Perfectly prismatic curved aorta

A perfectly prismatic curved aorta with a cross-sectional area similar to that of the average of the aortas of the subjects of this study was produced. The novel indices of Da, Dd, angles α and β were all zero. This investigation mainly focuses on the flow dynamics in the aortic arch and its three major branches, so the branches of the thoracic aorta were neglected.24, 25 The boundary conditions used, including the blood pressure and flow velocity at the aorta inlet and the branches, were the same as those of the other analyzed aortas.

Statistical analysis

Continuous variables are expressed as mean ± standard deviation, while categorical variables are expressed as a number and a percentage. The difference between the clinical characteristics of the two groups (helical flow and non-helical flow) was determined by performing a Mann-Whitney U-test (continuous variables) and a chi-squire test (categorical variables). Univariate association between the presence of helical flow and parameters extracted from the CT images was evaluated using Pearson's correlation coefficient (r) with two interval or ratio variables or the point biserial correlation coefficient (when the first variable is the interval/ratio and the second is dichotomous). Multivariate association between helical flow pattern and the CT parameters was determined by stepwise multiple linear regressions with variables that reached significance (P < 0.1) in the previous, unadjusted analysis as covariates for the 11 patients.
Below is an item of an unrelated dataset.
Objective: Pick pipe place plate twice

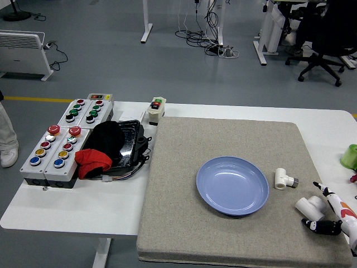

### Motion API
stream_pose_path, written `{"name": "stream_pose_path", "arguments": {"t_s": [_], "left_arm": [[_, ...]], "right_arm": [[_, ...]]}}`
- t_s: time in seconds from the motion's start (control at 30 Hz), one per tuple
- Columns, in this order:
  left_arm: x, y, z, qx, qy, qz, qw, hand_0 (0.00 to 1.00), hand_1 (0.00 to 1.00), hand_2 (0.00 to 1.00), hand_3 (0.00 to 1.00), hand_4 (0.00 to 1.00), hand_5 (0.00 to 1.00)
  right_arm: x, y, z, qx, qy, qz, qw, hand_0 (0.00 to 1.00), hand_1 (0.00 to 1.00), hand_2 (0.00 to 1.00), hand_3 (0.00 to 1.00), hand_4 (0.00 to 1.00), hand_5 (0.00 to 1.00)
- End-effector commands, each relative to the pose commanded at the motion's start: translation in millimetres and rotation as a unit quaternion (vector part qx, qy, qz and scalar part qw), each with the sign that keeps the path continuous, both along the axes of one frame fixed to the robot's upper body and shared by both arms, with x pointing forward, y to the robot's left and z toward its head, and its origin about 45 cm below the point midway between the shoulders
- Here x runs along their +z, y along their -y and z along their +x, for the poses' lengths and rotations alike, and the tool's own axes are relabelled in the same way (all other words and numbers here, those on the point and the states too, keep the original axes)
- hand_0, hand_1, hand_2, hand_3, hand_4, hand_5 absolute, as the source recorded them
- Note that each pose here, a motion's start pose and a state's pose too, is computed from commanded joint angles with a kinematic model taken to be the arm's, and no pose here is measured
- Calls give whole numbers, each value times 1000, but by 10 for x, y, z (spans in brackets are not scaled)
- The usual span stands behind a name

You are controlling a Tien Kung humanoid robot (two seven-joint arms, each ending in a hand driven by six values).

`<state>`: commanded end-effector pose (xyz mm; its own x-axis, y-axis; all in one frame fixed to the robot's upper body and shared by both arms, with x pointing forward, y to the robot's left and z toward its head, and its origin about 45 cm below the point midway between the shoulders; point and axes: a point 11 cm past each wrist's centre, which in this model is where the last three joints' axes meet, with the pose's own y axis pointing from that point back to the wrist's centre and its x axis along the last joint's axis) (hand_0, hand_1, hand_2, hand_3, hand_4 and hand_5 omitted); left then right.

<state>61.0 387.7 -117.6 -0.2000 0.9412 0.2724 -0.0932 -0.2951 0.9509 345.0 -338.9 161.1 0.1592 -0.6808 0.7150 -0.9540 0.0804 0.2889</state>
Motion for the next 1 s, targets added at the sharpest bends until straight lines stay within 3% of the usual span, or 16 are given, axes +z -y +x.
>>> {"name": "stream_pose_path", "arguments": {"t_s": [0.13,0.17,0.33,0.37,0.53,0.57,0.8,1.0], "left_arm": [[0,-2,-1,-1,-1,0,1000,623,592,566,596,276,998],[0,0,-1,-1,-1,0,1000,623,592,563,596,276,998],[-1,4,0,-1,-1,0,1000,623,592,563,596,276,998],[-1,5,0,-1,-1,0,1000,623,592,563,596,276,998],[-2,9,0,0,0,-1,1000,623,592,563,596,276,998],[-2,9,1,0,0,-1,1000,623,592,562,595,276,998],[0,3,5,0,1,0,1000,623,592,558,594,277,998],[1,-3,2,1,1,1,1000,623,591,554,594,277,998]], "right_arm": [[-8,1,6,-2,-2,-2,1000,803,813,958,907,787,152],[0,-1,14,-2,1,-1,1000,675,700,770,798,698,43],[24,3,29,-9,11,1,1000,675,700,770,798,698,43],[25,9,29,-12,13,3,1000,433,513,562,665,607,12],[26,26,27,-19,17,11,1000,433,513,562,665,607,12],[27,27,27,-20,17,11,1000,385,475,527,629,570,2],[75,33,29,-23,30,18,999,363,457,520,600,529,2],[243,15,53,-24,66,25,997,359,451,517,588,517,7]]}}
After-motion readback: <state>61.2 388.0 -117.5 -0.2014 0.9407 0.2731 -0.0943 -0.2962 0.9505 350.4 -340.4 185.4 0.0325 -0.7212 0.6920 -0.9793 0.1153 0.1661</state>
P ≤ 0.05 was regarded as indicating statistical significance). All CT parameters were adjusted for age, gender, diabetes, hypertension, chronic renal insufficiency, and body mass index.16, 17 SPSS software (version 17.0 for Windows; SPSS Inc, Chicago, Illinois, USA) was used for analyzing the data.

RESULTS

Characteristics of subjects

Table TABLE I. presents the clinical characteristics of the 11 study subjects. The flow patterns in these 11 subjects were simulated using the finite element method. The numerical results thus obtained suggested that of the 11 patients, six exhibited obvious helical flow (angle γ = 131.3° ± 5.9°), while five had minor helical flow (angle γ = 94.8° ± 3.8°) (P < 0.001). Figure 5a and integral multimedia display typical simulated aortas with obvious helical secondary flow (angle γ = 135°). Figure 5b with integral multimedia show aortas with minor helical flow (angle γ = 90°). The two corresponding groups of patients resembled each other in age, male gender, hypertension, chronic renal insufficiency, total and high-density lipoprotein cholesterol, being a current smoker, and body mass index. Additionally, the two groups are similar in terms of medications, including angiotensin-converting enzyme inhibitors or angiotensin II receptor blockers, beta blockers, loop diuretics, and calcium channel blockers. Patients without diabetes exhibited a greater percentage of helical flow (60% vs. 0%, P = 0.026) and lower glycohemoglobin (5.7 ± 0.7 vs. 8.7 ± 2.8, P = 0.006) levels than patients with diabetes.

Figure 5.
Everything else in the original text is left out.